A direct call to "__import__()" performs only the module search and,
if found, the module creation operation.  While certain side-effects
may occur, such as the importing of parent packages, and the updating
of various caches (including "sys.modules"), only the "import"
statement performs a name binding operation.

When an "import" statement is executed, the standard builtin
"__import__()" function is called. Other mechanisms for invoking the
import system (such as "importlib.import_module()") may choose to
bypass "__import__()" and use their own solutions to implement import
semantics.

When a module is first imported, Python searches for the module and if
found, it creates a module object [1], initializing it.  If the named
module cannot be found, a "ModuleNotFoundError" is raised.  Python
implements various strategies to search for the named module when the
import machinery is invoked.  These strategies can be modified and
extended by using various hooks described in the sections below.
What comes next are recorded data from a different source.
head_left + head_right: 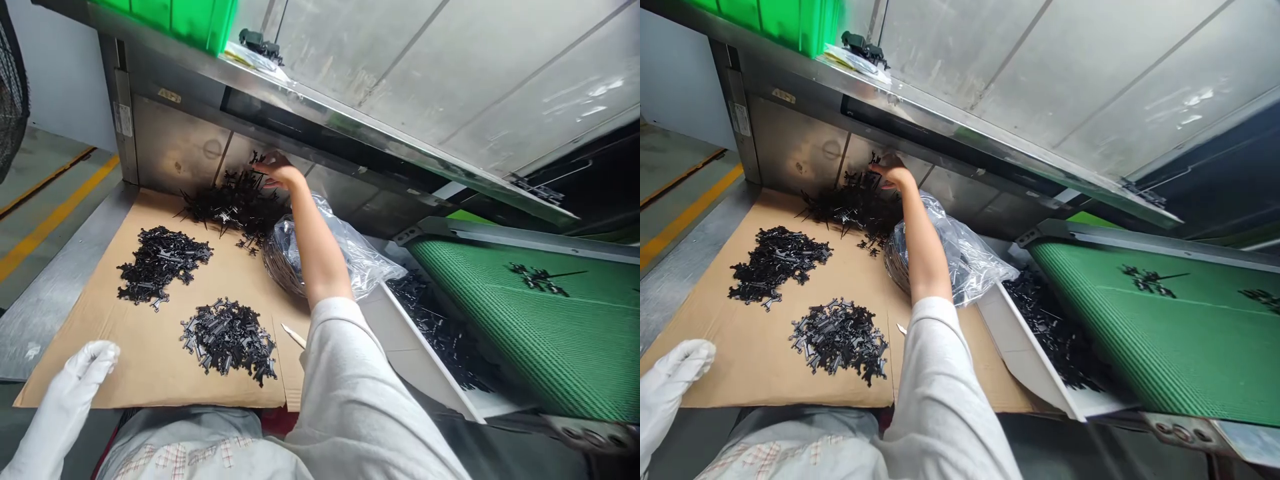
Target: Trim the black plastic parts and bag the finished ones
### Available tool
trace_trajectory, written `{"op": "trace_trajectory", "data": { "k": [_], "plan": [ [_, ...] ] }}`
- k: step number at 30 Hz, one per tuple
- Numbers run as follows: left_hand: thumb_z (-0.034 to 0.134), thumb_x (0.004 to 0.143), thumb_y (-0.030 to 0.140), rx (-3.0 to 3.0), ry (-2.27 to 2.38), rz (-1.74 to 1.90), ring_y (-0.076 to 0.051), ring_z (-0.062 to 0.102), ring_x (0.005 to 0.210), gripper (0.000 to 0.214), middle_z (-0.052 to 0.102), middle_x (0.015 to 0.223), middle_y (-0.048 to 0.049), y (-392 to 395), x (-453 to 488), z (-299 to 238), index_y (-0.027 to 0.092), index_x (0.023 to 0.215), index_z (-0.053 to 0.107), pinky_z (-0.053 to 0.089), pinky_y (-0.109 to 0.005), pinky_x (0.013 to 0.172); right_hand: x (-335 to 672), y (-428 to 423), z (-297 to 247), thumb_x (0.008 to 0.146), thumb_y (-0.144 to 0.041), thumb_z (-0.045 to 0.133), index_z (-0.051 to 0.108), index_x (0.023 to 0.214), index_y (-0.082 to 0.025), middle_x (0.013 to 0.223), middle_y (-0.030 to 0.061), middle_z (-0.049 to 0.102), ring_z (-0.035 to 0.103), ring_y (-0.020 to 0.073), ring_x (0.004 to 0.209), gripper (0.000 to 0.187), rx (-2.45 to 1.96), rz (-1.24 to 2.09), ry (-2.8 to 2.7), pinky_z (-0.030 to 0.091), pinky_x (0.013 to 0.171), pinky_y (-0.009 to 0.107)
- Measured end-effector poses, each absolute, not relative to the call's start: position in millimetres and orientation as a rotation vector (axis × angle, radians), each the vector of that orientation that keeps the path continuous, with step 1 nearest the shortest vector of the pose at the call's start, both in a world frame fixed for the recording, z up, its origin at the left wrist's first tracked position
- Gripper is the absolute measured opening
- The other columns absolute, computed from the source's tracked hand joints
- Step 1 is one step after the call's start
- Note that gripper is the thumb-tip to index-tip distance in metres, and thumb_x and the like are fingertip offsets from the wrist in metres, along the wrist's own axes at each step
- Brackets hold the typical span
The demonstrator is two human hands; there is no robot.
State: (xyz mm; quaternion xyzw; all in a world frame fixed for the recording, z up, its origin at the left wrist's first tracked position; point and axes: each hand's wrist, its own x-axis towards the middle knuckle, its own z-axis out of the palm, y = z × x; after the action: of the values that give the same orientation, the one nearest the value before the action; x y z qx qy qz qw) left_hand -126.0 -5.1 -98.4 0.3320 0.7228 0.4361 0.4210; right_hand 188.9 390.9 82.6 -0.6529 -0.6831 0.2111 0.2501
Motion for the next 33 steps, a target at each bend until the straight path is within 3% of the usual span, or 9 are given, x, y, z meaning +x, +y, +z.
{"op": "trace_trajectory", "data": {
  "k": [3, 6, 8, 11, 14, 17, 25, 30, 33],
  "plan": [
    [0.064, 0.051, 0.083, 0.791, 1.794, 1.030, -0.027, 0.064, 0.095, 0.072, 0.070, 0.097, -0.0071, -5.3, -117.4, -81.7, 0.021, 0.088, 0.065, 0.051, -0.041, 0.097, 198.5, 358.6, 91.3, 0.085, -0.035, 0.067, 0.043, 0.136, -0.012, 0.139, 0.0213, 0.046, 0.058, 0.0298, 0.112, 0.061, -1.754, 0.414, -1.913, 0.056, 0.086, 0.046],
    [0.064, 0.053, 0.080, 0.841, 1.759, 1.005, -0.026, 0.061, 0.094, 0.068, 0.068, 0.096, -0.0068, -0.5, -110.3, -71.4, 0.020, 0.086, 0.063, 0.048, -0.040, 0.096, 200.8, 306.4, 82.4, 0.085, -0.028, 0.066, 0.044, 0.136, -0.013, 0.136, 0.0184, 0.048, 0.054, 0.0289, 0.120, 0.057, -1.531, 0.031, -2.168, 0.044, 0.104, 0.048],
    [0.063, 0.059, 0.076, 0.887, 1.723, 0.995, -0.023, 0.060, 0.086, 0.060, 0.065, 0.089, -0.0053, 4.2, -106.9, -68.7, 0.020, 0.082, 0.061, 0.049, -0.036, 0.089, 192.2, 269.4, 63.4, 0.086, -0.026, 0.064, 0.051, 0.129, -0.016, 0.123, 0.0137, 0.057, 0.058, 0.0255, 0.112, 0.046, -1.336, 0.050, -2.388, 0.047, 0.100, 0.044],
    [0.061, 0.069, 0.067, 1.005, 1.686, 0.995, -0.019, 0.057, 0.079, 0.047, 0.062, 0.082, -0.0032, 9.9, -101.1, -66.0, 0.021, 0.079, 0.059, 0.047, -0.032, 0.081, 163.5, 228.7, 17.8, 0.090, -0.026, 0.060, 0.057, 0.122, -0.016, 0.108, 0.0117, 0.065, 0.063, 0.0240, 0.100, 0.034, -1.122, 0.339, -2.733, 0.051, 0.089, 0.039],
    [0.059, 0.074, 0.058, 1.088, 1.656, 1.008, -0.017, 0.055, 0.077, 0.038, 0.061, 0.079, -0.0023, 10.1, -93.1, -60.3, 0.020, 0.077, 0.059, 0.045, -0.029, 0.078, 127.7, 218.1, -31.7, 0.091, -0.028, 0.060, 0.051, 0.131, -0.010, 0.122, 0.0177, 0.059, 0.060, 0.0266, 0.107, 0.044, -1.171, 0.467, -2.764, 0.049, 0.093, 0.040],
    [0.057, 0.075, 0.054, 1.094, 1.614, 1.015, -0.015, 0.053, 0.072, 0.034, 0.059, 0.075, -0.0014, 4.3, -85.7, -54.6, 0.020, 0.074, 0.057, 0.046, -0.028, 0.073, 99.7, 228.6, -64.6, 0.088, -0.031, 0.065, 0.050, 0.132, -0.010, 0.126, 0.0181, 0.055, 0.058, 0.0271, 0.109, 0.051, -1.263, 0.569, -2.625, 0.047, 0.096, 0.041],
    [0.058, 0.073, 0.050, 1.034, 1.603, 1.021, -0.014, 0.051, 0.068, 0.030, 0.056, 0.071, -0.0004, -8.0, -84.3, -51.5, 0.020, 0.071, 0.056, 0.046, -0.027, 0.071, 80.5, 244.3, -85.4, 0.086, -0.023, 0.065, 0.062, 0.116, -0.013, 0.110, 0.0118, 0.057, 0.057, 0.0210, 0.093, 0.032, -1.182, 0.691, -2.422, 0.045, 0.088, 0.035],
    [0.060, 0.072, 0.050, 1.043, 1.609, 1.026, -0.014, 0.050, 0.068, 0.031, 0.056, 0.070, -0.0001, -2.4, -84.4, -47.5, 0.019, 0.071, 0.056, 0.046, -0.027, 0.071, 86.0, 249.4, -89.6, 0.081, -0.018, 0.065, 0.068, 0.092, -0.013, 0.079, 0.0008, 0.058, 0.053, 0.0137, 0.074, 0.012, -1.184, 0.879, -2.217, 0.042, 0.075, 0.027],
    [0.061, 0.073, 0.049, 1.057, 1.571, 1.047, -0.014, 0.051, 0.069, 0.030, 0.057, 0.071, -0.0004, 0.6, -82.7, -49.5, 0.019, 0.072, 0.057, 0.045, -0.028, 0.071, 90.6, 250.7, -87.1, 0.079, -0.016, 0.063, 0.066, 0.084, -0.013, 0.071, -0.0020, 0.056, 0.049, 0.0108, 0.066, 0.007, -1.205, 0.994, -2.065, 0.040, 0.070, 0.025]
  ]
}}
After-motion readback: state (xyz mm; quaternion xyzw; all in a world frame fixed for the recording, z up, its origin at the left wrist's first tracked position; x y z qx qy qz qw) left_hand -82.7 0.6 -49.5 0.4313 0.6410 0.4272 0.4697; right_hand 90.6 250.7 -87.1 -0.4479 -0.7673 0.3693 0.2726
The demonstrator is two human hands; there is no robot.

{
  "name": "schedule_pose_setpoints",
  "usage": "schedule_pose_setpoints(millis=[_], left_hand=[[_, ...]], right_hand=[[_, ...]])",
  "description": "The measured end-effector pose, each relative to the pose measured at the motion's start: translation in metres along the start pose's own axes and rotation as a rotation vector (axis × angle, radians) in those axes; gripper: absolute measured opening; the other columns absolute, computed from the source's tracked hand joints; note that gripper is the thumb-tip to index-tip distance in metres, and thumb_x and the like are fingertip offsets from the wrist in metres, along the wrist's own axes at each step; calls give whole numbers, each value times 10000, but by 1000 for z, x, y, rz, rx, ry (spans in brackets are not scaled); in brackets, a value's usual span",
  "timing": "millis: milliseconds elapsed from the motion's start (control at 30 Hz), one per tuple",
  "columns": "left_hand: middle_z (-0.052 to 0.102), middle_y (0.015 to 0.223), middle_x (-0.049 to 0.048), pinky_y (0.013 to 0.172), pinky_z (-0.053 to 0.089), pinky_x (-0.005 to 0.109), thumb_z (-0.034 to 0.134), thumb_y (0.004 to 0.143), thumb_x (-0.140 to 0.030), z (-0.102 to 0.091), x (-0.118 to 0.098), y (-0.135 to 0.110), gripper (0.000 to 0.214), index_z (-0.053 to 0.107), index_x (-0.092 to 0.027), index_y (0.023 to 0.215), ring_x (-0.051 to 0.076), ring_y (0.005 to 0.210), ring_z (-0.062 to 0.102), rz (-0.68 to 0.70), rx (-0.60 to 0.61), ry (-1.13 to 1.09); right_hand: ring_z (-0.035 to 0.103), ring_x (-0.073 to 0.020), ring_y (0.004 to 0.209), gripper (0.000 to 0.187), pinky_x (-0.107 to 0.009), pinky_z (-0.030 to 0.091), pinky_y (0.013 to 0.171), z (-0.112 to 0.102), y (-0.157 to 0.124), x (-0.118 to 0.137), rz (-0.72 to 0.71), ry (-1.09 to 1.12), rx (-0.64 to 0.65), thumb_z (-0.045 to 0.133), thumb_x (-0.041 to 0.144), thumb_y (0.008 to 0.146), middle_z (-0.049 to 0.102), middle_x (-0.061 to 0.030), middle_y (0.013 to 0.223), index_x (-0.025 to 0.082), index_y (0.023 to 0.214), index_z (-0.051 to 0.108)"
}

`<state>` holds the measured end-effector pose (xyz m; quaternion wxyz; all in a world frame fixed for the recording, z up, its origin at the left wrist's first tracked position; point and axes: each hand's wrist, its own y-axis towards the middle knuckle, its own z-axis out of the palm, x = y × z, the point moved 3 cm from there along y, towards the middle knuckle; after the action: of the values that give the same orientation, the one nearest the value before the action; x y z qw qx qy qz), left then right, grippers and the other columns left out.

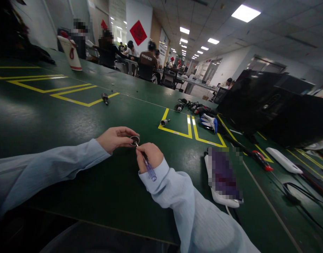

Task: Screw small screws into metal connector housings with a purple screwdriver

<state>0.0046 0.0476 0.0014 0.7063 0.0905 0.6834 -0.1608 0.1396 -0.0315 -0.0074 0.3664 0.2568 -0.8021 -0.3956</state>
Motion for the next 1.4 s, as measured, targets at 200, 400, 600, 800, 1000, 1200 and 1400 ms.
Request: schedule_pose_setpoints(millis=[200,400,600,800,1000,1200,1400], left_hand=[[673,762,35,677,557,318,645,549,-28,11,-1,-10,265,615,-101,802,145,642,644,10,65,94],[677,726,18,639,555,283,642,547,-49,11,-1,-11,254,606,-109,792,139,619,646,44,78,88],[679,705,9,602,548,247,630,538,-59,13,-4,-14,221,620,-110,754,130,603,641,58,36,104],[688,686,39,619,546,275,590,560,-80,17,-7,-20,184,620,-98,741,150,606,646,104,-12,127],[690,689,40,631,547,285,578,556,-86,17,-3,-20,155,620,-104,704,161,637,650,141,-15,93],[692,701,43,661,551,304,577,577,-77,16,-4,-19,147,627,-107,711,179,688,658,158,-8,117],[695,711,57,664,549,311,588,598,-87,17,-3,-21,168,631,-97,760,181,686,661,154,28,129]], right_hand=[[572,-129,625,80,-247,478,594,3,0,-3,-158,-75,-57,503,118,773,622,-32,675,177,779,556],[576,-135,636,97,-258,488,602,4,0,-3,-175,-85,-10,490,106,773,630,-35,693,185,783,544],[574,-147,632,96,-267,492,590,5,-1,-3,-194,-129,-12,482,113,779,621,-39,682,187,773,542],[569,-148,645,89,-265,492,606,5,1,0,-196,-100,5,492,96,770,620,-60,694,165,779,548],[564,-147,639,101,-269,486,602,4,0,3,-211,-102,-6,473,105,776,617,-51,691,173,789,546],[562,-154,650,110,-275,480,616,3,-1,2,-195,-106,-3,475,95,768,619,-61,703,174,800,545],[560,-148,633,118,-274,474,602,6,-1,0,-176,-128,-1,453,117,781,612,-42,686,193,777,543]])
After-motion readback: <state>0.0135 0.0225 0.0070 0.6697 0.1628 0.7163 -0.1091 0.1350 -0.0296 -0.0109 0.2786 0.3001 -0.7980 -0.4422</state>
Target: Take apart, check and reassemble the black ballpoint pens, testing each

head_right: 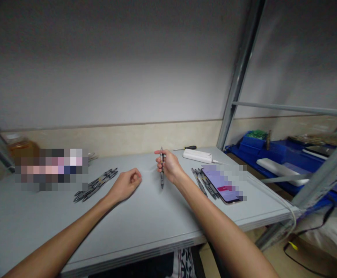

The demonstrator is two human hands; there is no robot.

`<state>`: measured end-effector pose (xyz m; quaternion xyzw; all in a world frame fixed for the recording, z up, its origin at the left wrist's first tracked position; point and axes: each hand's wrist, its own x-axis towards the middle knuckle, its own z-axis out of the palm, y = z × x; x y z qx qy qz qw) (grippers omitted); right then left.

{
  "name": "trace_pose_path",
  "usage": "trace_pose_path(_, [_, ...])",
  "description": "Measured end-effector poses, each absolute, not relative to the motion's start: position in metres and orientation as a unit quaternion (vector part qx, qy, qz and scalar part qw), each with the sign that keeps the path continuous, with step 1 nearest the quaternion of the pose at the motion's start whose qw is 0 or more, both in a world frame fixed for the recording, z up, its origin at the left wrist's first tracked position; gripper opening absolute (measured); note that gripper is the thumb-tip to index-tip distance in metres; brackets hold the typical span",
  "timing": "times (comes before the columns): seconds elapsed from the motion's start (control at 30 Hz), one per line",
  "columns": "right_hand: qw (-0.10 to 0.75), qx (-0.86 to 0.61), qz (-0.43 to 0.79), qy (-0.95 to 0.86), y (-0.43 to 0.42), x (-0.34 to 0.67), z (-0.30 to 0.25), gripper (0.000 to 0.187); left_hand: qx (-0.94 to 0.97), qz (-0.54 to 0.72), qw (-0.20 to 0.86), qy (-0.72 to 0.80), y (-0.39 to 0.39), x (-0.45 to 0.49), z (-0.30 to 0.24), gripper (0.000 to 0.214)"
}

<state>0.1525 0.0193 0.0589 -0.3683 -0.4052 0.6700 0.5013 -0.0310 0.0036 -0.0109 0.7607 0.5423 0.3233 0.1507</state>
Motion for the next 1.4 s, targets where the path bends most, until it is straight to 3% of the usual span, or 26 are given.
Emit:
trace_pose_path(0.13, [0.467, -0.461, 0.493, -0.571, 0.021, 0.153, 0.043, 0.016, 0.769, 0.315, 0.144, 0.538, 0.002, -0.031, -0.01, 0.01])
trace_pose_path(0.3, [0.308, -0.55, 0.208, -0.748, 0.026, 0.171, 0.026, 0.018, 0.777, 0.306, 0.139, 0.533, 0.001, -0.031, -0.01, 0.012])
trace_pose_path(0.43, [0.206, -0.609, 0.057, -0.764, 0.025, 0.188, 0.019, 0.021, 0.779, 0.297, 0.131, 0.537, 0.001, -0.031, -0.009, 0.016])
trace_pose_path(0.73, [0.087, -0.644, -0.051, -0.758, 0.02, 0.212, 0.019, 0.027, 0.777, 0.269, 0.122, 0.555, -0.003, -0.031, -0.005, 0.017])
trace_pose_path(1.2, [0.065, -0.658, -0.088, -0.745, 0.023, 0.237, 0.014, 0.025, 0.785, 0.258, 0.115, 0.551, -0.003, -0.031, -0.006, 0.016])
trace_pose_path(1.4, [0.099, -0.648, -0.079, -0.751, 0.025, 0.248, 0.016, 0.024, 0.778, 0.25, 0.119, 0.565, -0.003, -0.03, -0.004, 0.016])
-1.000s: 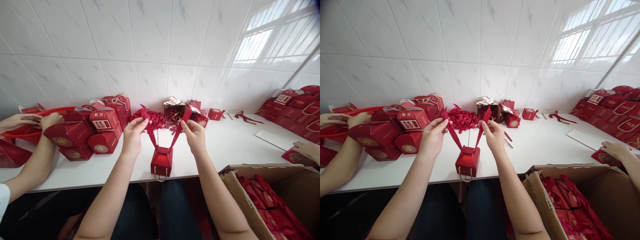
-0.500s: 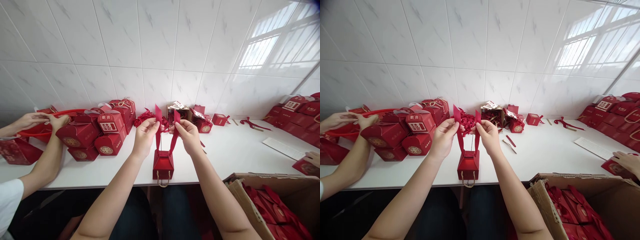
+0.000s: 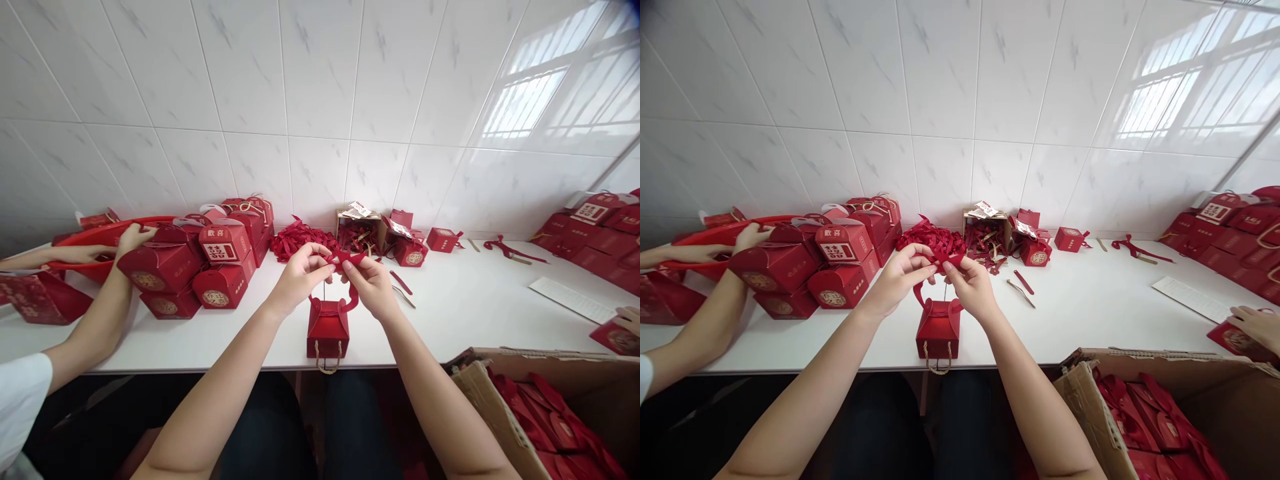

Changed in version 3.3: The import system has been updated to fully
implement the second phase of **PEP 302**. There is no longer any
implicit import machinery - the full import system is exposed through
"sys.meta_path". In addition, native namespace package support has
been implemented (see **PEP 420**).


5.1. "importlib"
================

The "importlib" module provides a rich API for interacting with the
import system.  For example "importlib.import_module()" provides a
recommended, simpler API than built-in "__import__()" for invoking the
import machinery.  Refer to the "importlib" library documentation for
additional detail.


5.2. Packages
=============

Python has only one type of module object, and all modules are of this
type, regardless of whether the module is implemented in Python, C, or
something else.  To help organize modules and provide a naming
hierarchy, Python has a concept of *packages*.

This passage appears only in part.